Copy every entry exactly as it reads and exclude whatever pictures appear.

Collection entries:
====
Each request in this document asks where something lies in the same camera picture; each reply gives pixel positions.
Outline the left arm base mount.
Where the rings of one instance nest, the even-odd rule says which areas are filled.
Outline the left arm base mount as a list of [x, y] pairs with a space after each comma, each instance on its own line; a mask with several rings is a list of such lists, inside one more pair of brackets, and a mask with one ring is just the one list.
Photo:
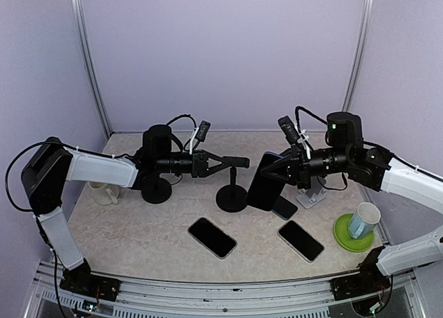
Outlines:
[[96, 274], [67, 273], [62, 277], [60, 287], [86, 297], [115, 302], [120, 290], [120, 281]]

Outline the blue-edged black phone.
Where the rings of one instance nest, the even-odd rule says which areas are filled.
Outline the blue-edged black phone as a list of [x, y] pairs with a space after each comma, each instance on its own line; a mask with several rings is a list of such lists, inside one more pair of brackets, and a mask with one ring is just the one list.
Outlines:
[[261, 169], [271, 165], [274, 161], [282, 157], [273, 152], [265, 152], [259, 162], [248, 193], [246, 194], [246, 204], [254, 208], [270, 211], [279, 198], [284, 183], [261, 175]]

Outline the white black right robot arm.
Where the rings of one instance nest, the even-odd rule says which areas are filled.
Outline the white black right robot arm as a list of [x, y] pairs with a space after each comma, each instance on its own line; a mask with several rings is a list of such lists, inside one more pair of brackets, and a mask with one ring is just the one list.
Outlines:
[[[405, 197], [438, 213], [442, 212], [442, 177], [404, 161], [388, 149], [363, 138], [361, 118], [349, 112], [333, 112], [327, 126], [327, 148], [312, 150], [298, 120], [285, 116], [278, 124], [290, 149], [283, 157], [263, 167], [262, 176], [298, 188], [308, 189], [312, 177], [345, 173], [348, 178], [374, 191]], [[367, 256], [368, 264], [354, 277], [354, 287], [370, 292], [381, 281], [414, 267], [442, 259], [442, 228], [403, 242], [378, 247]]]

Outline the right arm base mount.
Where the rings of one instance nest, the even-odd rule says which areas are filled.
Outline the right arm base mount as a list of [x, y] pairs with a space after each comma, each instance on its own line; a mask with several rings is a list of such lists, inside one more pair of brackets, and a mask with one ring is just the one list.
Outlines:
[[330, 284], [335, 301], [360, 297], [391, 286], [390, 277], [371, 273], [358, 273], [334, 278]]

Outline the black round-base phone stand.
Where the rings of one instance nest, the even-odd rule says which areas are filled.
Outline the black round-base phone stand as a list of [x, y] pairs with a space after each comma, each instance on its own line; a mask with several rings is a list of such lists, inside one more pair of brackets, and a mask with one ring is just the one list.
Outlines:
[[217, 191], [215, 201], [221, 210], [227, 213], [238, 213], [247, 206], [246, 194], [246, 189], [237, 184], [237, 169], [231, 167], [230, 182]]

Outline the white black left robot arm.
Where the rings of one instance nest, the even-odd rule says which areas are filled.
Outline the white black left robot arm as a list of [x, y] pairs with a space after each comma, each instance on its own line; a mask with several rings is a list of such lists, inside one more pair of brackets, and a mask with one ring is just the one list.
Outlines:
[[62, 196], [69, 182], [95, 182], [139, 191], [150, 204], [161, 204], [172, 195], [163, 174], [206, 178], [227, 168], [248, 168], [246, 157], [219, 156], [202, 149], [185, 151], [167, 124], [144, 131], [141, 147], [133, 155], [113, 156], [74, 148], [51, 136], [37, 144], [37, 152], [21, 172], [30, 209], [50, 248], [81, 293], [97, 286], [69, 228], [62, 209]]

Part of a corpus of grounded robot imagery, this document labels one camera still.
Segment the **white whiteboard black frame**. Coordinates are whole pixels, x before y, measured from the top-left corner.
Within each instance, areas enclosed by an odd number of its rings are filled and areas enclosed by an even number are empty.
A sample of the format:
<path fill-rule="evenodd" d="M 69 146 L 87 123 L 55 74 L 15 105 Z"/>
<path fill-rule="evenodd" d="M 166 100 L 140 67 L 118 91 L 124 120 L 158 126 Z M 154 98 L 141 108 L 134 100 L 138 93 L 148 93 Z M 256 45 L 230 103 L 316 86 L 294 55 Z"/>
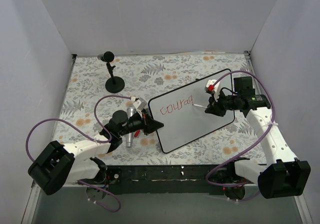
====
→ RESULT FOR THIS EXERCISE
Each request in this document asks where something lies in the same camera picture; each reply gives pixel positions.
Outline the left arm base mount.
Where the rings of one instance nest, the even-odd rule says which areas are filled.
Outline the left arm base mount as a list of [x, y] pairs with a space after each comma, each instance on its own line; a mask with several rings is a list of such lists, inside one more pair of brackets, and a mask with one ring is just the one list.
Photo:
Outlines:
[[96, 274], [67, 273], [62, 277], [60, 287], [86, 297], [115, 302], [120, 290], [120, 281]]

Outline the blue-edged black phone.
Where the rings of one instance nest, the even-odd rule says which areas are filled.
Outline the blue-edged black phone as a list of [x, y] pairs with a space after each comma, each instance on its own line; a mask with several rings is a list of such lists, inside one more pair of brackets, and a mask with one ring is just the one list.
Outlines:
[[261, 169], [271, 165], [274, 161], [282, 157], [273, 152], [265, 152], [259, 162], [248, 193], [246, 194], [246, 204], [254, 208], [270, 211], [279, 198], [284, 183], [261, 175]]

Outline the white black right robot arm.
Where the rings of one instance nest, the even-odd rule says which areas are filled.
Outline the white black right robot arm as a list of [x, y] pairs with a space after each comma, each instance on its own line; a mask with several rings is a list of such lists, inside one more pair of brackets, and a mask with one ring is just the one list.
Outlines:
[[[405, 197], [438, 213], [442, 212], [442, 177], [404, 161], [388, 149], [363, 138], [361, 118], [349, 112], [333, 112], [327, 126], [327, 148], [312, 150], [298, 120], [285, 116], [278, 124], [290, 149], [283, 157], [263, 167], [262, 176], [298, 188], [308, 189], [312, 177], [345, 173], [348, 178], [374, 191]], [[367, 256], [368, 264], [354, 277], [354, 287], [370, 292], [381, 281], [414, 267], [442, 259], [442, 228], [403, 242], [378, 247]]]

Outline the right arm base mount.
Where the rings of one instance nest, the even-odd rule says which areas are filled.
Outline the right arm base mount as a list of [x, y] pairs with a space after each comma, each instance on its own line; a mask with several rings is a list of such lists, inside one more pair of brackets, and a mask with one ring is just the one list.
Outlines:
[[330, 284], [335, 301], [360, 297], [391, 286], [390, 277], [371, 273], [358, 273], [334, 278]]

Outline the black round-base phone stand.
Where the rings of one instance nest, the even-odd rule says which areas are filled.
Outline the black round-base phone stand as a list of [x, y] pairs with a space after each comma, each instance on its own line; a mask with several rings is a list of such lists, inside one more pair of brackets, and a mask with one ring is just the one list.
Outlines:
[[217, 191], [215, 201], [221, 210], [227, 213], [238, 213], [247, 206], [246, 194], [246, 189], [237, 184], [237, 169], [231, 167], [230, 182]]

Outline the white black left robot arm.
Where the rings of one instance nest, the even-odd rule says which areas are filled.
Outline the white black left robot arm as a list of [x, y] pairs with a space after each comma, each instance on its own line; a mask with several rings is a list of such lists, inside one more pair of brackets, and a mask with one ring is just the one list.
Outlines:
[[62, 196], [69, 182], [95, 182], [139, 191], [150, 204], [161, 204], [172, 195], [163, 174], [206, 178], [227, 168], [248, 168], [246, 157], [219, 156], [202, 149], [185, 151], [167, 124], [144, 131], [141, 147], [133, 155], [113, 156], [74, 148], [51, 136], [37, 144], [37, 152], [21, 172], [30, 209], [50, 248], [81, 293], [97, 286], [69, 228], [62, 209]]

Part of a corpus of grounded robot imagery, this document labels one camera still.
Segment the **white whiteboard black frame**. Coordinates are whole pixels, x before y, measured from the top-left corner.
Within each instance, areas enclosed by an odd number of its rings are filled and areas enclosed by an even number are empty.
A sample of the format:
<path fill-rule="evenodd" d="M 69 146 L 87 123 L 55 74 L 15 105 Z"/>
<path fill-rule="evenodd" d="M 166 100 L 140 67 L 118 91 L 124 120 L 158 126 Z M 154 98 L 141 108 L 134 100 L 138 93 L 148 93 Z M 256 45 L 230 103 L 316 86 L 294 55 Z"/>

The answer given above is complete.